En su resolución, la magistrada insiste en la necesidad de preservar el estado de las vías y de todos los componentes relacionados con el siniestro mientras continúan las diligencias. El auto establece que cualquier trabajo técnico, ya sea de reparación, retirada de material o revisión de infraestructuras, deberá contar previamente con el visto bueno del juzgado, con el fin de evitar posibles alteraciones de pruebas.

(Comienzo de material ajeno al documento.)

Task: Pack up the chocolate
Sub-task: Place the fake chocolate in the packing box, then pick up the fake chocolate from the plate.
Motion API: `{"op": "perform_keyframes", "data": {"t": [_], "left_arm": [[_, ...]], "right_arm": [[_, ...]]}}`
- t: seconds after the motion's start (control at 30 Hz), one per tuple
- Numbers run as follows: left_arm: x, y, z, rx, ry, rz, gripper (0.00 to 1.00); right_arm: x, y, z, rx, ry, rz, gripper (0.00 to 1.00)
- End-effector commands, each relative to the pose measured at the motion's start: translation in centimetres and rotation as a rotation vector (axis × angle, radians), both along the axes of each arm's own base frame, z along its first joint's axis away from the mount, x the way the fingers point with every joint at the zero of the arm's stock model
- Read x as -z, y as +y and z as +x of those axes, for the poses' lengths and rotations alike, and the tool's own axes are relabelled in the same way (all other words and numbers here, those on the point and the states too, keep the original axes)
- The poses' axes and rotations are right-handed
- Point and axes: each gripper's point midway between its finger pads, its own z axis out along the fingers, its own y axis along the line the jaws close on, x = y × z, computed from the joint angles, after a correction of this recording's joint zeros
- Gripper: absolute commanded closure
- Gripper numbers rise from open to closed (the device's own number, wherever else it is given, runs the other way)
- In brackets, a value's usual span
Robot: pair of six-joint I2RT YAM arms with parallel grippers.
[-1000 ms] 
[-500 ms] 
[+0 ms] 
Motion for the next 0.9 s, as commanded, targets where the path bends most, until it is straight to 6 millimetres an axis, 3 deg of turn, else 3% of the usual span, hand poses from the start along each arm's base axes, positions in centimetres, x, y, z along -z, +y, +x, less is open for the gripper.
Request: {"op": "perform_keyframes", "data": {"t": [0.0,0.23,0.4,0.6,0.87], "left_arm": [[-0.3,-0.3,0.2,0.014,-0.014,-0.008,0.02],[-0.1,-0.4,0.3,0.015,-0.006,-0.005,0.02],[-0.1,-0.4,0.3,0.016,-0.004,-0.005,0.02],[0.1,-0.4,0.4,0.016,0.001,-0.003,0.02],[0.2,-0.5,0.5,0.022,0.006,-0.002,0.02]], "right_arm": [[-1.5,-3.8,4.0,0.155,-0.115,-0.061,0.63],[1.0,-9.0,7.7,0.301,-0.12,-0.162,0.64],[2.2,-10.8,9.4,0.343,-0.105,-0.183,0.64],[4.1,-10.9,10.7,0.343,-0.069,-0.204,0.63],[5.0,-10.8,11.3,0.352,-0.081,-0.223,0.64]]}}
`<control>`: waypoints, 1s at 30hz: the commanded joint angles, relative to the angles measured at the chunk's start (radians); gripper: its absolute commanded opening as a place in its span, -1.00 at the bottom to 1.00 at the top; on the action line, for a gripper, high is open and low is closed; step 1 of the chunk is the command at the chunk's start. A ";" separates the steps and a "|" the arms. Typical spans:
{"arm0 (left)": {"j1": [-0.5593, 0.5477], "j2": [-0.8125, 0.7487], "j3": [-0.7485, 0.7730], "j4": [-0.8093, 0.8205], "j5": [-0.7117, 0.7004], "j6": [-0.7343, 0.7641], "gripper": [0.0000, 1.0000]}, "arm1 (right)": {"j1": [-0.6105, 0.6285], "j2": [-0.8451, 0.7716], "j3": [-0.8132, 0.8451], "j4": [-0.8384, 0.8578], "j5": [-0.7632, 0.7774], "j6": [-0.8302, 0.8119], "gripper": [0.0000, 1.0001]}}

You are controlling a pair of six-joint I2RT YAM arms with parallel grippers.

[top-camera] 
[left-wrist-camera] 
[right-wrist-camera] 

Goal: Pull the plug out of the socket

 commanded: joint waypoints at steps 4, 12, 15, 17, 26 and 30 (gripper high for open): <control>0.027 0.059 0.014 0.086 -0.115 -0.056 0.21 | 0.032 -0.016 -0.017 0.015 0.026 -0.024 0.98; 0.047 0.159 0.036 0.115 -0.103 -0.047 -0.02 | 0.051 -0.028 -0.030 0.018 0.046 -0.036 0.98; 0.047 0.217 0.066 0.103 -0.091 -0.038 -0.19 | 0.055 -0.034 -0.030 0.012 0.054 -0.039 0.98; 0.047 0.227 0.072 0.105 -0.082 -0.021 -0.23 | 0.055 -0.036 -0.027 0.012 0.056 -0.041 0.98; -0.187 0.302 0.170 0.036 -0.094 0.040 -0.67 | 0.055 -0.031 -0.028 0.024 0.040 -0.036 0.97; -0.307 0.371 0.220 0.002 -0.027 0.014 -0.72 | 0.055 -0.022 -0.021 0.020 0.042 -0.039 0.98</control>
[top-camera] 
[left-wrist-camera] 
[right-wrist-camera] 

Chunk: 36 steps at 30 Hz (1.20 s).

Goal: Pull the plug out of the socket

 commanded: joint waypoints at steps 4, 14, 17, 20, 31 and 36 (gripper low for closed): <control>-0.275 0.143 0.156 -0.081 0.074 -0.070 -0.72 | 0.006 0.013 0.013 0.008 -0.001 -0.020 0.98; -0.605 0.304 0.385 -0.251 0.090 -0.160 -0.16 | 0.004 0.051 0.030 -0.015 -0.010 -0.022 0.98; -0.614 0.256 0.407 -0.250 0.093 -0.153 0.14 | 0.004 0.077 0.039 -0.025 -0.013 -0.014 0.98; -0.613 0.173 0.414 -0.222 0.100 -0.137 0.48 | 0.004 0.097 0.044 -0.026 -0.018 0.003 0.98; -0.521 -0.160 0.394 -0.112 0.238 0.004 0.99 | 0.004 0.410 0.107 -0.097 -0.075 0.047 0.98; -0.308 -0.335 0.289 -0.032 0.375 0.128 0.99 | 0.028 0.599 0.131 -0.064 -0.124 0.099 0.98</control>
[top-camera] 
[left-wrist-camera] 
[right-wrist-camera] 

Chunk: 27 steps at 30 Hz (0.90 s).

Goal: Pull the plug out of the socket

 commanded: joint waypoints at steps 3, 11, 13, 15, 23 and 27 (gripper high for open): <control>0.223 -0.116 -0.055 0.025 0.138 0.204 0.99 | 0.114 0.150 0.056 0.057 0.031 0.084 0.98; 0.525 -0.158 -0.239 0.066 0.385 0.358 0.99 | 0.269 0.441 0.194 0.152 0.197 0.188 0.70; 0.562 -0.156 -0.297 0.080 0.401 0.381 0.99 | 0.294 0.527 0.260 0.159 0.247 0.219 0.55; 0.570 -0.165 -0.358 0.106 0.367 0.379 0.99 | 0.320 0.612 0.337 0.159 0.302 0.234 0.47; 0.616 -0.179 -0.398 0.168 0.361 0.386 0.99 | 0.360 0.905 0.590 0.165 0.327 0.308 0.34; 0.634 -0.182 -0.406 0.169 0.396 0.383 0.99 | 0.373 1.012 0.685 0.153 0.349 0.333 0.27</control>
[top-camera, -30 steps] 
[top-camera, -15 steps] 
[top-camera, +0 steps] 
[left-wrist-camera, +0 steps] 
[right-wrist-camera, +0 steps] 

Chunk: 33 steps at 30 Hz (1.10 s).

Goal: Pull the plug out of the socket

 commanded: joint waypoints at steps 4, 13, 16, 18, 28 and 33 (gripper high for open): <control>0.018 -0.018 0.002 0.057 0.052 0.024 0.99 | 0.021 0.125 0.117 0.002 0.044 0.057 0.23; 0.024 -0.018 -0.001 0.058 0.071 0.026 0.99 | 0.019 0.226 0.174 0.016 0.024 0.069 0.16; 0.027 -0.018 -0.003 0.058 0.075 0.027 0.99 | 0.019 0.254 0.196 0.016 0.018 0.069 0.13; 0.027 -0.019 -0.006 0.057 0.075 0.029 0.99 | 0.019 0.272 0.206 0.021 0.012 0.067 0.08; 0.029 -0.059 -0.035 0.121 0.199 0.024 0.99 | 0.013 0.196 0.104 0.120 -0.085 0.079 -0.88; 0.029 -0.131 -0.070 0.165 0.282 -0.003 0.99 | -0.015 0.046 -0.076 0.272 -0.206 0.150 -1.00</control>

La medida supone un endurecimiento del control judicial sobre el escenario del accidente y busca blindar la cadena de custodia, una cuestión que ha adquirido especial relevancia en las últimas jornadas. Fuentes jurídicas subrayan que este tipo de decisiones son habituales cuando existe riesgo de que intervenciones técnicas puedan interferir en los informes periciales pendientes o en futuras reconstrucciones de los hechos.
Por su parte, el gestor ferroviario ha reiterado su disposición a colaborar con la investigación y a cumplir estrictamente las indicaciones del juzgado. Mientras tanto, la causa continúa su curso con la práctica de nuevas diligencias encaminadas a determinar las circunstancias exactas del accidente y las posibles responsabilidades derivadas del mismo.